YOUR TASK: Within the listing below, the lines to output run from the one containing "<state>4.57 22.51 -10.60" through the one containing "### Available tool"; copy them exactly and nothing else.

SUPPLIED RECORDS:
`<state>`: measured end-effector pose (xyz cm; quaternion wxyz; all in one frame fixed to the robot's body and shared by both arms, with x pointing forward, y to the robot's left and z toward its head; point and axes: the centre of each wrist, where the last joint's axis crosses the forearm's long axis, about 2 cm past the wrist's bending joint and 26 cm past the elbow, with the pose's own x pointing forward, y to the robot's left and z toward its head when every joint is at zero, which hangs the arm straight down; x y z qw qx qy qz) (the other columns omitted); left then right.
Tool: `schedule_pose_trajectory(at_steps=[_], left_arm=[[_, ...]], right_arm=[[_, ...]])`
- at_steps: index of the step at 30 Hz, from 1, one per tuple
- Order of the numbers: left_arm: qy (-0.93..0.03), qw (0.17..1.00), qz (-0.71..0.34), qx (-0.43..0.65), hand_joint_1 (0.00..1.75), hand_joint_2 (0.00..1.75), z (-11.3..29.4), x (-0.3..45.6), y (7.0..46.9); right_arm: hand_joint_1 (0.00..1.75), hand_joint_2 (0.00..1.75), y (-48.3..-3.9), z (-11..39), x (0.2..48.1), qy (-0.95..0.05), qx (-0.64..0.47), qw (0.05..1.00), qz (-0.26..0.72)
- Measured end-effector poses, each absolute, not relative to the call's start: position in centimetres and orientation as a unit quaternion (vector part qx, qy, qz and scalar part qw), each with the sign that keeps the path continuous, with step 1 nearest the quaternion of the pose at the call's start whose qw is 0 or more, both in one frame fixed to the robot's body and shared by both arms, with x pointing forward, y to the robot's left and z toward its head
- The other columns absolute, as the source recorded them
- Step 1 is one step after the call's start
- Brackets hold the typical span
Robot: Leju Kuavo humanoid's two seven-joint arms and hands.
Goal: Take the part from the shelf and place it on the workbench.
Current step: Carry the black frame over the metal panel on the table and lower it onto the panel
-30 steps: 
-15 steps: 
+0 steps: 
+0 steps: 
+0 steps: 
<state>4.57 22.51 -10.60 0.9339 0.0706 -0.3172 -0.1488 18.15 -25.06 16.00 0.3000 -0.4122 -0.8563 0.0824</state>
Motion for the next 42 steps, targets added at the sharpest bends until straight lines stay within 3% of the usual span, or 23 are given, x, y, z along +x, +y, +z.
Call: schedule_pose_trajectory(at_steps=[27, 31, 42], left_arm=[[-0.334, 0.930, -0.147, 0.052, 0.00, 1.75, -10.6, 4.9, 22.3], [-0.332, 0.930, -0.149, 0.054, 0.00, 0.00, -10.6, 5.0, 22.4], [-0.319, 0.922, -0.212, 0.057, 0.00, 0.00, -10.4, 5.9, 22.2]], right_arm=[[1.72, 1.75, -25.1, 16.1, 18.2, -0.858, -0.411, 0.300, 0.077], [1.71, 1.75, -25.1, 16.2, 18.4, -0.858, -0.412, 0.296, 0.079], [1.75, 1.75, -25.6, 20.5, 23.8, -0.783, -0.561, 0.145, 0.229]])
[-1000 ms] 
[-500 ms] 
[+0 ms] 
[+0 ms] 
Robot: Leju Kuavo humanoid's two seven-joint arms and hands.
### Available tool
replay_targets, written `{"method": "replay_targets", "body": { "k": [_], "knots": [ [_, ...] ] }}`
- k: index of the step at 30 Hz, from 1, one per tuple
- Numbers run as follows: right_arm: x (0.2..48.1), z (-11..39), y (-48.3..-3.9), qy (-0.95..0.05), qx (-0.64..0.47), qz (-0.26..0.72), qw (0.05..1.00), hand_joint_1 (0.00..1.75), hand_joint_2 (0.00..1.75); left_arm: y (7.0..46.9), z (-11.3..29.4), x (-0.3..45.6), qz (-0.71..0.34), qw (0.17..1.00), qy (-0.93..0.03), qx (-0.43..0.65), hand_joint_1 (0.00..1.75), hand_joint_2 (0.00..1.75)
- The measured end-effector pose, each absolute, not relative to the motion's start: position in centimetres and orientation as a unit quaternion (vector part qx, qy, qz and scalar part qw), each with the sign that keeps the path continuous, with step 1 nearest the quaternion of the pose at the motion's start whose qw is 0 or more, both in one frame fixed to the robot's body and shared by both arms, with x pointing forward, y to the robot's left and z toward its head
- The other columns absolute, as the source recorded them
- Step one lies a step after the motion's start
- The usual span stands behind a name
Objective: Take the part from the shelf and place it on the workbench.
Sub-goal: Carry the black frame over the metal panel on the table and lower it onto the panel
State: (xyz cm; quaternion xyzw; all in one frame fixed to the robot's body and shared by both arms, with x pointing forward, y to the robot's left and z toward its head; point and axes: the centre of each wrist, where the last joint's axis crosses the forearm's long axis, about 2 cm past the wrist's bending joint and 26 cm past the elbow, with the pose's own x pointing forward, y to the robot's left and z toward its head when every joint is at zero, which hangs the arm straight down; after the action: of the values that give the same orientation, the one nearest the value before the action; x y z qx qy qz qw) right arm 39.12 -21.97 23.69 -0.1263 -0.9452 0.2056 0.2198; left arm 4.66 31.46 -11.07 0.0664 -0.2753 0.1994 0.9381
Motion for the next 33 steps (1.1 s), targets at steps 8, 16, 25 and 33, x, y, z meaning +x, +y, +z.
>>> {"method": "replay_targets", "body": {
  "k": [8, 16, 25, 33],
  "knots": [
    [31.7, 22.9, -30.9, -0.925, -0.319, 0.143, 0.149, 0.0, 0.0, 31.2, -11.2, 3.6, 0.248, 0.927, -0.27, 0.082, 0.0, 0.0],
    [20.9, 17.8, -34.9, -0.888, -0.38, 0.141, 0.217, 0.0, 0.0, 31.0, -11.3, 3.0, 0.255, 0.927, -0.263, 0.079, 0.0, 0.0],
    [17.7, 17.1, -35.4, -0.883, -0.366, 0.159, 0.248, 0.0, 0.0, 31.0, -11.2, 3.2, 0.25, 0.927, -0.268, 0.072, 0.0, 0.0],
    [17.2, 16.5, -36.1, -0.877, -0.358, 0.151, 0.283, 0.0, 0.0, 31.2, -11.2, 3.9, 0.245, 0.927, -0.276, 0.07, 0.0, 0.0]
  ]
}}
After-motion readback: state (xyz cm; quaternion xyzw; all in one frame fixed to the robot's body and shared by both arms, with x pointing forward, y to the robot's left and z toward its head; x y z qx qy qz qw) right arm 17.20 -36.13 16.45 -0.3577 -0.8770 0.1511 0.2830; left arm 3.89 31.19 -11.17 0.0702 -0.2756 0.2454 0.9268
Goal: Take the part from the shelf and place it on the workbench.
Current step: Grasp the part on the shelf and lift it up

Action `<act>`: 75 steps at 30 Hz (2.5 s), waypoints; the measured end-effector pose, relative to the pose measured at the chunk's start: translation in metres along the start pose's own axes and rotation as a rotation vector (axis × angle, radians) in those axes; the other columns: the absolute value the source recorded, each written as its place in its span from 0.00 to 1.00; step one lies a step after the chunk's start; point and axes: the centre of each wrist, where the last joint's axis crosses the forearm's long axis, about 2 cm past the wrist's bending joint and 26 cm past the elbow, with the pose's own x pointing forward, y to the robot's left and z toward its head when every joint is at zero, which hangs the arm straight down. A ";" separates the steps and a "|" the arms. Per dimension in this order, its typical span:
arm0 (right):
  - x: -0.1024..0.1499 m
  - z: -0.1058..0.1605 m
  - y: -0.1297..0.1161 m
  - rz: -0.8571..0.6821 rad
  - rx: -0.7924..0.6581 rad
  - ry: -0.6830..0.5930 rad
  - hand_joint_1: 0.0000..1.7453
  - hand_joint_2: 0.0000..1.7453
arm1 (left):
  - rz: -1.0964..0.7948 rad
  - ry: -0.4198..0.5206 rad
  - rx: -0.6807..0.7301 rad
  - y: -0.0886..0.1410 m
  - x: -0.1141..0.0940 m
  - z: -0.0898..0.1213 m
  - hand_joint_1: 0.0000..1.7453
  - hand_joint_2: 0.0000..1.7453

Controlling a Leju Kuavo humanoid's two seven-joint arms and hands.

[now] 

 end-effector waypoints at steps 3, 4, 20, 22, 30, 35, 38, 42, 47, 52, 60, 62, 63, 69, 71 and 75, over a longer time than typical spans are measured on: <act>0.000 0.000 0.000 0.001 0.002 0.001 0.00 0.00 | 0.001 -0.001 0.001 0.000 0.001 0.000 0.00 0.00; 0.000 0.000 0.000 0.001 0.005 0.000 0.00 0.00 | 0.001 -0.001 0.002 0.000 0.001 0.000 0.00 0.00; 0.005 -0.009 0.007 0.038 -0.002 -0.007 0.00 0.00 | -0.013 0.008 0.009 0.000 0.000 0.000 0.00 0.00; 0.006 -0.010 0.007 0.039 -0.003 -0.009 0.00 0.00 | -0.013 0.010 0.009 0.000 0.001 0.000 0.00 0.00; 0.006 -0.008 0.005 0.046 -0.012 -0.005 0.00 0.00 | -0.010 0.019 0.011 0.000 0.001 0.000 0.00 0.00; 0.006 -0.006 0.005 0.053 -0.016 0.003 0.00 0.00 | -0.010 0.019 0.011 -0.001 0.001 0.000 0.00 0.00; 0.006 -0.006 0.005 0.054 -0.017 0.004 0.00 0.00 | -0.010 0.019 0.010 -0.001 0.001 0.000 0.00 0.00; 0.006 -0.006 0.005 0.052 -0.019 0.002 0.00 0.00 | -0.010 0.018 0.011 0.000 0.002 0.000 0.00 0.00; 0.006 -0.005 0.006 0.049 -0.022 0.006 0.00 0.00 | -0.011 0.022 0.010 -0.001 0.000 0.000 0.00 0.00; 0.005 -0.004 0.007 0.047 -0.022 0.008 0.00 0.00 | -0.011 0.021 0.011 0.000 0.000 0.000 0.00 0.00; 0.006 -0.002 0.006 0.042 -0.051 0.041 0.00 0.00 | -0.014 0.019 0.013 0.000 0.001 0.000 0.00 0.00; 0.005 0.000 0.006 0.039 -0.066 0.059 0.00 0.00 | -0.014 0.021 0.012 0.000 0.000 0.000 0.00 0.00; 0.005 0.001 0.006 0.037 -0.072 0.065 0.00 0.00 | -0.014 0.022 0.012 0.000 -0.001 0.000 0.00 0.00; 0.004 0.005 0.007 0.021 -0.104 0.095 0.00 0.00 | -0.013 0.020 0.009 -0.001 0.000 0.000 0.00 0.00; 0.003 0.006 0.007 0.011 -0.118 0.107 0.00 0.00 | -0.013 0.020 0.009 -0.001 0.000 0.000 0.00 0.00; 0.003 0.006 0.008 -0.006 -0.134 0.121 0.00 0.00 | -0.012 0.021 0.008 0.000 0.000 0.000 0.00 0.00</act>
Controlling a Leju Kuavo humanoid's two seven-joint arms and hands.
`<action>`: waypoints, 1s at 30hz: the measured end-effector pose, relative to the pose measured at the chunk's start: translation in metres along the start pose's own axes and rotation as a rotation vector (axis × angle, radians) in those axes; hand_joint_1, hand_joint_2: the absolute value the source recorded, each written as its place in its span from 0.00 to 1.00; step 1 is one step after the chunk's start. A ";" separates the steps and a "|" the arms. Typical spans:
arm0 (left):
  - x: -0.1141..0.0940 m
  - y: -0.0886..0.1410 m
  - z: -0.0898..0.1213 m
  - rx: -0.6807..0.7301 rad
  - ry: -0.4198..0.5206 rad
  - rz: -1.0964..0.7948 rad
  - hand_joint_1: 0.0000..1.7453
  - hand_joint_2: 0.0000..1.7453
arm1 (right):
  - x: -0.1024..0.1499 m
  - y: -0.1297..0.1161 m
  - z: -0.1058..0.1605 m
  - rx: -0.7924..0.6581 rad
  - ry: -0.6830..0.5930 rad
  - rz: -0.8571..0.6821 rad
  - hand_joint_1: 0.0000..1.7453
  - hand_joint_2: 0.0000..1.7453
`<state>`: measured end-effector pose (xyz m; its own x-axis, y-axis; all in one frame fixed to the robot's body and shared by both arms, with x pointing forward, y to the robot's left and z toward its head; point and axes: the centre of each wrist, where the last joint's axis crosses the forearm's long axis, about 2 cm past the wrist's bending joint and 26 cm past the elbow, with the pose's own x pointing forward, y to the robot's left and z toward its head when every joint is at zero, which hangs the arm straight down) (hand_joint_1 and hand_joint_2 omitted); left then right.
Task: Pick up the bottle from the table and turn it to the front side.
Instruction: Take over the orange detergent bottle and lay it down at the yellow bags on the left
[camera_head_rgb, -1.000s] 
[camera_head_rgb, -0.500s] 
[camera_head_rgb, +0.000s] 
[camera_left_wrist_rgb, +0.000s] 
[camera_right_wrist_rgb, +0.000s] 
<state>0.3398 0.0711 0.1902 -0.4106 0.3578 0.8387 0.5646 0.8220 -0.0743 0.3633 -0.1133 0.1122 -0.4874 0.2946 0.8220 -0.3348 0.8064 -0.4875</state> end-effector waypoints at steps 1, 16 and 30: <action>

RESULT OF THIS TASK:
<state>4.57 22.51 -10.60 0.9339 0.0706 -0.3172 -0.1488 18.15 -25.06 16.00 0.3000 -0.4122 -0.8563 0.0824</state>
Motion for the next 42 steps, targets added at the sharpest bends until straight lines stay within 3% of the usual span, or 23 are given, x, y, z along +x, +y, +z.
Call: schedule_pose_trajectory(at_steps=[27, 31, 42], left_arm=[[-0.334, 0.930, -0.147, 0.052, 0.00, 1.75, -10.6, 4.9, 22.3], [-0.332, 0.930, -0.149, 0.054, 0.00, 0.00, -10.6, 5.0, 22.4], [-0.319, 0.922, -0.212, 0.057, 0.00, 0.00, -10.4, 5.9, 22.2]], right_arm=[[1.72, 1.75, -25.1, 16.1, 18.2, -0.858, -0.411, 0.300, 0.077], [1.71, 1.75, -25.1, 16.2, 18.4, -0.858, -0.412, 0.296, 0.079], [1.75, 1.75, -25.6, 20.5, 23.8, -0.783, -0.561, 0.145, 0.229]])
[-1000 ms] 
[-500 ms] 
[+0 ms] 
[+0 ms] 
Robot: Leju Kuavo humanoid's two seven-joint arms and hands.
### Available tool

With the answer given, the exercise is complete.